Laboratory of Food Microbiology and Hygiene, Graduate School of Integrated Sciences for Life, Hiroshima Universitygrid.257022.0, Higashi-Hiroshima, Japan.
Division of Bacteriology, National Institute of Cholera and Enteric Diseases, Kolkata, West Bengal, India.
Appl Environ Microbiol. 2022 Sep 13;88(17):e0104422. doi: 10.1128/aem.01044-22. Epub 2022 Aug 15.

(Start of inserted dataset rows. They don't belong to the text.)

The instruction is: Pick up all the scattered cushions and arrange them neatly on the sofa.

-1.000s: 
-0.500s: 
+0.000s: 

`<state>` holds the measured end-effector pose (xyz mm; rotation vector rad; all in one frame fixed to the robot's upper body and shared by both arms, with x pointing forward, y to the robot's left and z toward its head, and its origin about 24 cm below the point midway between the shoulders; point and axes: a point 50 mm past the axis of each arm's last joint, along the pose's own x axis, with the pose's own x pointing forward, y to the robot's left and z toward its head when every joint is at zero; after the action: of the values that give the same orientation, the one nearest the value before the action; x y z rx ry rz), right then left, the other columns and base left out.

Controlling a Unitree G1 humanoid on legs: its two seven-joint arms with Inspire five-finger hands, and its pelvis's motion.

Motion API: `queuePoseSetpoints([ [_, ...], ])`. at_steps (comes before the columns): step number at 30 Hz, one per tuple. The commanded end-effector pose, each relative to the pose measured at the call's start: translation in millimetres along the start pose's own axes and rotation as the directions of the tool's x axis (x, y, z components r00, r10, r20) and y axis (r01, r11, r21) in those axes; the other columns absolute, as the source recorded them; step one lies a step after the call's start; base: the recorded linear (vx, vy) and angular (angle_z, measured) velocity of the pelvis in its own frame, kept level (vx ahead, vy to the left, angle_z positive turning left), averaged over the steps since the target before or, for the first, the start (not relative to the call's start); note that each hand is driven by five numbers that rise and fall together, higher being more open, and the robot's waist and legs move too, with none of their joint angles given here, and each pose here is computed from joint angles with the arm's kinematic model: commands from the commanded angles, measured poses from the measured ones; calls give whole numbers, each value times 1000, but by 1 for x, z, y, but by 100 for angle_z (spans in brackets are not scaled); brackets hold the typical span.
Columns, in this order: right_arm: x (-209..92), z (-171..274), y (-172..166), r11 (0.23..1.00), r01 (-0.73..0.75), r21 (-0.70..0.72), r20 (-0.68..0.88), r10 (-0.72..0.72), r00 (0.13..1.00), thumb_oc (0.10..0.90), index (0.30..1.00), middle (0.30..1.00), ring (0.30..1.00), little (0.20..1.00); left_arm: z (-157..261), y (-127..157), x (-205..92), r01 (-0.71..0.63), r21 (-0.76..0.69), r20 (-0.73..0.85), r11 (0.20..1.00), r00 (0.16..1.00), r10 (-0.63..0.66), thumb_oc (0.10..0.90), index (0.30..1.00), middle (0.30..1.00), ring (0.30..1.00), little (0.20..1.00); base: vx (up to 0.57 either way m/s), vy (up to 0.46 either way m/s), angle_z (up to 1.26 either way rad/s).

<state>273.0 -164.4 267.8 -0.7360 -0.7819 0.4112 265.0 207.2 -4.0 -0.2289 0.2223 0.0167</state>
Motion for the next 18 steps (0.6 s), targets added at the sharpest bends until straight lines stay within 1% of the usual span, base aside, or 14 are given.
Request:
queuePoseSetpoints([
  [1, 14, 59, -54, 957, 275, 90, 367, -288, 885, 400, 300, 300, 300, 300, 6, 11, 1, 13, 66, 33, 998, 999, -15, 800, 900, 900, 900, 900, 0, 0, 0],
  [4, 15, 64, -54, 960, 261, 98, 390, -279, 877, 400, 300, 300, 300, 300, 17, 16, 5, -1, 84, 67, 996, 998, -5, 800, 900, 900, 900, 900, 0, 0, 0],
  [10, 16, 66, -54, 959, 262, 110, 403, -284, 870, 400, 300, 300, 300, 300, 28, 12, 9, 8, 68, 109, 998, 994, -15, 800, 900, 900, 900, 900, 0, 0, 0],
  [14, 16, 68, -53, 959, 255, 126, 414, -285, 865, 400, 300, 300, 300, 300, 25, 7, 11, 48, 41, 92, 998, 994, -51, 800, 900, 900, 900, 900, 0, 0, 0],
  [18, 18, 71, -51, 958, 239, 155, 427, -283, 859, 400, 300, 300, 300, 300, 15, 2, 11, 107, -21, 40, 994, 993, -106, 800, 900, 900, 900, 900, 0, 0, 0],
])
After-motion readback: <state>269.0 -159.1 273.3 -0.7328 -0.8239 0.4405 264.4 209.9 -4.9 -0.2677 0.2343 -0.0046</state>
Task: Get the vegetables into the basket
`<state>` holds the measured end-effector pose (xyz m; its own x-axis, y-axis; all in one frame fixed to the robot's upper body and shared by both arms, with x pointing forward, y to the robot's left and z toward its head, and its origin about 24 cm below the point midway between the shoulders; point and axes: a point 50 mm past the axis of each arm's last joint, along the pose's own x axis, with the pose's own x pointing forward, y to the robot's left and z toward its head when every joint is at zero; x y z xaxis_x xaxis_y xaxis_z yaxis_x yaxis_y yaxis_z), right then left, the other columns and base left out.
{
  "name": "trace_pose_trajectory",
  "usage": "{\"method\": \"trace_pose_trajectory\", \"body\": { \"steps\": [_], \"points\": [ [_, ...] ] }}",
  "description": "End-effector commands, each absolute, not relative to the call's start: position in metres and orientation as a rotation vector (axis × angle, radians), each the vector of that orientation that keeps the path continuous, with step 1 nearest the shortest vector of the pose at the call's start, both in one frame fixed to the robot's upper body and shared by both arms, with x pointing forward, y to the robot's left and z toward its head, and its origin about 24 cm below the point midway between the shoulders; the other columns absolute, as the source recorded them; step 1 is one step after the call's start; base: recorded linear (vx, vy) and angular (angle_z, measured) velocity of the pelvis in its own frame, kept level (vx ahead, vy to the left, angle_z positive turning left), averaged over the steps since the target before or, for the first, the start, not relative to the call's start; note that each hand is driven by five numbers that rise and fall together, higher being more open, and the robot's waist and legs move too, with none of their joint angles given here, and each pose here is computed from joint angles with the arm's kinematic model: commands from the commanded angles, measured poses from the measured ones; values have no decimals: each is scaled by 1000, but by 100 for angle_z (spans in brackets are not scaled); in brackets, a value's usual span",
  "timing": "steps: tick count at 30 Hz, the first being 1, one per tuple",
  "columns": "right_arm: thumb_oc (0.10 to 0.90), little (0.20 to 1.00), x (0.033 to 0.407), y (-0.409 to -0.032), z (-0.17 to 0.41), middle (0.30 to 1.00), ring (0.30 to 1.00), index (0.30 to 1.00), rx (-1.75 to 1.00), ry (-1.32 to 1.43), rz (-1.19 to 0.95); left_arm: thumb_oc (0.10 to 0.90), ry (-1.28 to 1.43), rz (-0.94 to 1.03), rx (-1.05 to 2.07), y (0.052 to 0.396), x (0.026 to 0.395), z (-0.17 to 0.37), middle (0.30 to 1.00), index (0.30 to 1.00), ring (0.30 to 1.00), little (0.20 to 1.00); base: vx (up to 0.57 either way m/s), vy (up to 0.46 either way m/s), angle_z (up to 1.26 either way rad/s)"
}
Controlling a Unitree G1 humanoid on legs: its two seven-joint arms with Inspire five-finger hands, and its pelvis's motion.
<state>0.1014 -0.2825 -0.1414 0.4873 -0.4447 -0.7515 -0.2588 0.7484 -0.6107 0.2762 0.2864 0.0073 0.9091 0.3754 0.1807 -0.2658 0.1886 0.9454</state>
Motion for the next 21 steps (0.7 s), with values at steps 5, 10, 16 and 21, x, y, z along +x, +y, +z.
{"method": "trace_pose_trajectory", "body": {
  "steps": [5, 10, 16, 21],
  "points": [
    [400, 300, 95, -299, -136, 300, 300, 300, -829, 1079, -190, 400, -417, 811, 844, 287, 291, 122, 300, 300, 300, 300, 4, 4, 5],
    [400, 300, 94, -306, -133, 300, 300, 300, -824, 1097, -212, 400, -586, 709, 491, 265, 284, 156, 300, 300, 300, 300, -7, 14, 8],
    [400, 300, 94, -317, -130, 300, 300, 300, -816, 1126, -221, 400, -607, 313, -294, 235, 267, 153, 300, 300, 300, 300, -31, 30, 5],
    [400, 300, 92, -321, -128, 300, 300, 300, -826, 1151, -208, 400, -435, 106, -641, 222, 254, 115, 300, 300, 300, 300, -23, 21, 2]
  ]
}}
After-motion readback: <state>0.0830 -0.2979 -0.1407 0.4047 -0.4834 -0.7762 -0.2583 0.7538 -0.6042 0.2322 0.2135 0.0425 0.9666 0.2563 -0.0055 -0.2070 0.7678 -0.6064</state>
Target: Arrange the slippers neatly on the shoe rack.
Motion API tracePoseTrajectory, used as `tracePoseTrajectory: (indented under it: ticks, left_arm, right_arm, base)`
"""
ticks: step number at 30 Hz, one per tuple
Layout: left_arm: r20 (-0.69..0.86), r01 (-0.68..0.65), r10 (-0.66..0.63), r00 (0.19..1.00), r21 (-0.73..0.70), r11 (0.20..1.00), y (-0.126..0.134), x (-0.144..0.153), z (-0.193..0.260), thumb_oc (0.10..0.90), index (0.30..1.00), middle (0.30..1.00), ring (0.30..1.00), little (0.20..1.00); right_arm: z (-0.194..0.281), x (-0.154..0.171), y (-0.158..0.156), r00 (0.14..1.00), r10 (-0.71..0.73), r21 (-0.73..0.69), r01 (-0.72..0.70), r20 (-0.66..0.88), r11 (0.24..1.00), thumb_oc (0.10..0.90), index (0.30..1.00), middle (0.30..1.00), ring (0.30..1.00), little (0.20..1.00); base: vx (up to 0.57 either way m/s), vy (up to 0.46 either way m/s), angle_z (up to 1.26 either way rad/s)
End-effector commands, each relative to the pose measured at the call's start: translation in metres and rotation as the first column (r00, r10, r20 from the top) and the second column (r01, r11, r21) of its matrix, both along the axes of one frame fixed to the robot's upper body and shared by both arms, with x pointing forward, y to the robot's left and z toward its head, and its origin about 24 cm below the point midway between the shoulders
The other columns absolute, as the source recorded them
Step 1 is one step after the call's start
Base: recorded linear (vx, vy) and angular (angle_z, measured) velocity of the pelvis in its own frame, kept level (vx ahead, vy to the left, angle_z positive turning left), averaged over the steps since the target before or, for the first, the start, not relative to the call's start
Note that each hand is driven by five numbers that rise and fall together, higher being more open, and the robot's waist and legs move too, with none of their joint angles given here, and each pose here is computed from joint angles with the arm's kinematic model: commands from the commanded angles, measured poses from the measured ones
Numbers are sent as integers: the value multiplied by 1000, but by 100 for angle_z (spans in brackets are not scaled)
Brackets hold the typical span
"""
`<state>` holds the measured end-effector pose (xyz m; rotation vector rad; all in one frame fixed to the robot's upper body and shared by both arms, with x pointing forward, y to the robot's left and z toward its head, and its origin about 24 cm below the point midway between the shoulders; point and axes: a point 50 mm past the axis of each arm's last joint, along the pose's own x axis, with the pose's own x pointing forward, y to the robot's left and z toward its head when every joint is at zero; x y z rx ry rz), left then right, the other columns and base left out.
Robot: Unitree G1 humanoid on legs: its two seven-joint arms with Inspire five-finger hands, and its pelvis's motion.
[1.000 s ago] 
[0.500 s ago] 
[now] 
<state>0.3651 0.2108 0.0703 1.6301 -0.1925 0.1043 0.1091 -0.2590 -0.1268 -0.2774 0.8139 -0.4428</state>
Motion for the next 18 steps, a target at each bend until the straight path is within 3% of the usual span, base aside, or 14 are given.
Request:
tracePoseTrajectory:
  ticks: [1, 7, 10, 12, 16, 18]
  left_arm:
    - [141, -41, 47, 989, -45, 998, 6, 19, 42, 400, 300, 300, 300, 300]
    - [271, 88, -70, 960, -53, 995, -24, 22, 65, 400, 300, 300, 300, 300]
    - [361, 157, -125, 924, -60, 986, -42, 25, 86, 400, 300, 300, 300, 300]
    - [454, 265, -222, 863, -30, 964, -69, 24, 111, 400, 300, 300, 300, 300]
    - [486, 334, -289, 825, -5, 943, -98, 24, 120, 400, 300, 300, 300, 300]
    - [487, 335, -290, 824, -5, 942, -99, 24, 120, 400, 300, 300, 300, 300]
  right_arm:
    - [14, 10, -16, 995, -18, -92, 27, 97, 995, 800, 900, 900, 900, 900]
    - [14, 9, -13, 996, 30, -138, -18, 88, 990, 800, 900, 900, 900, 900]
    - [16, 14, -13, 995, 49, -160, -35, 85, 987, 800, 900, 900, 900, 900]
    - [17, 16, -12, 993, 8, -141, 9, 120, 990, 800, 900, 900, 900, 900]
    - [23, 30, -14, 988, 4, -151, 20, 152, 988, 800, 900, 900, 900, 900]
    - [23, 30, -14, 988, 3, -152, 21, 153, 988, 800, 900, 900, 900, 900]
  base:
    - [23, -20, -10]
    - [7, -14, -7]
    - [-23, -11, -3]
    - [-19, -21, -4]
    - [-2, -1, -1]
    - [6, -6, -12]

We investigated the influence of sequence mutations on the biofilm formation of Vibrio cholerae. In this study, sequences from 85 V. cholerae strains belonging to both pandemic and nonpandemic serogroup were investigated through phylogenetic and sequence analyses. Biofilm formation assays under aerobic and anaerobic conditions were also performed. Sequence variations include single point mutations and insertions/deletions (indels) leading to either truncated or frameshifted HapR. Population structure analysis revealed two major haplogroups, and . Phylogenetic reconstruction displayed a hypothetical ancestral sequence located within the haplogroup. Higher numbers of single nucleotide polymorphisms and genetic diversity indices were observed in , while indels occurred dominantly in Aerobic conditions supported more robust biofilms compared to anaerobic conditions. Strains with frameshifted HapR produced the largest amount of biofilm under both oxygen conditions. Quantitative real-time PCR assay confirmed that strains with truncated and frameshifted HapR resulted in a nonfunctional regulator as exhibited by the significantly low gene expression. The present study shows that HapR mutations had a strong influence on biofilm formation and that sequence polymorphisms leading to the disruption of DNA-binding sites or dimerization of the HapR will result in more-robust V. cholerae biofilms. Our study revealed an ancestral sequence from a phylogenetic reconstruction that displayed the evolutionary lineage of the nonpandemic to the pandemic strains. Here, we established and as major haplogroups. The association of the O1 and O139 serogroups with the haplogroup demonstrated the distinction of in causing cholera infection. Moreover, mutations in this regulator that could lead to the disruption of transcription factor-binding sites or dimerization of the HapR can significantly affect the biofilm formation of V. cholerae. These observations on the relationship of the polymorphism and V. cholerae biofilm formation will provide additional considerations for future biofilm studies and insights into the epidemiology of the pathogen that could ultimately help in the surveillance and mitigation of future cholera disease outbreaks.
我们研究了序列突变对霍乱弧菌生物膜形成的影响。在这项研究中,通过系统发育和序列分析,对属于流行和非流行血清群的 85 株霍乱弧菌菌株的序列进行了研究。还进行了有氧和厌氧条件下生物膜形成的测定。序列变异包括单点突变和插入/缺失(indels),导致 HapR 截断或移码。群体结构分析显示存在两个主要的单倍型群,和。系统发育重建显示位于单倍型群内的假定祖先序列。在 中观察到更多的单核苷酸多态性和遗传多样性指数,而 indels 主要发生在 有氧条件下支持比厌氧条件下更健壮的生物膜。在两种氧气条件下,具有移码 HapR 的菌株产生的生物膜量最大。实时定量 PCR 检测证实,具有截断和移码 HapR 的菌株由于表现出非功能性调节剂,导致 基因表达显著降低。本研究表明,HapR 突变对生物膜形成有很强的影响,导致 DNA 结合位点破坏或 HapR 二聚化的序列多态性将导致更健壮的霍乱弧菌生物膜。我们的研究从系统发育重建中揭示了一个祖先序列,该序列显示了非流行株到流行株的进化谱系。在这里,我们确定 和 为主要的单倍型群。O1 和 O139 血清群与 单倍型群的关联表明了 在引起霍乱感染方面的区别。此外,该调节剂的突变可能导致转录因子结合位点的破坏或 HapR 的二聚化,这可能显著影响霍乱弧菌生物膜的形成。这些关于 多态性与霍乱弧菌生物膜形成之间关系的观察结果,将为未来的生物膜研究提供额外的考虑因素,并深入了解病原体的流行病学,最终有助于监测和减轻未来的霍乱疾病爆发。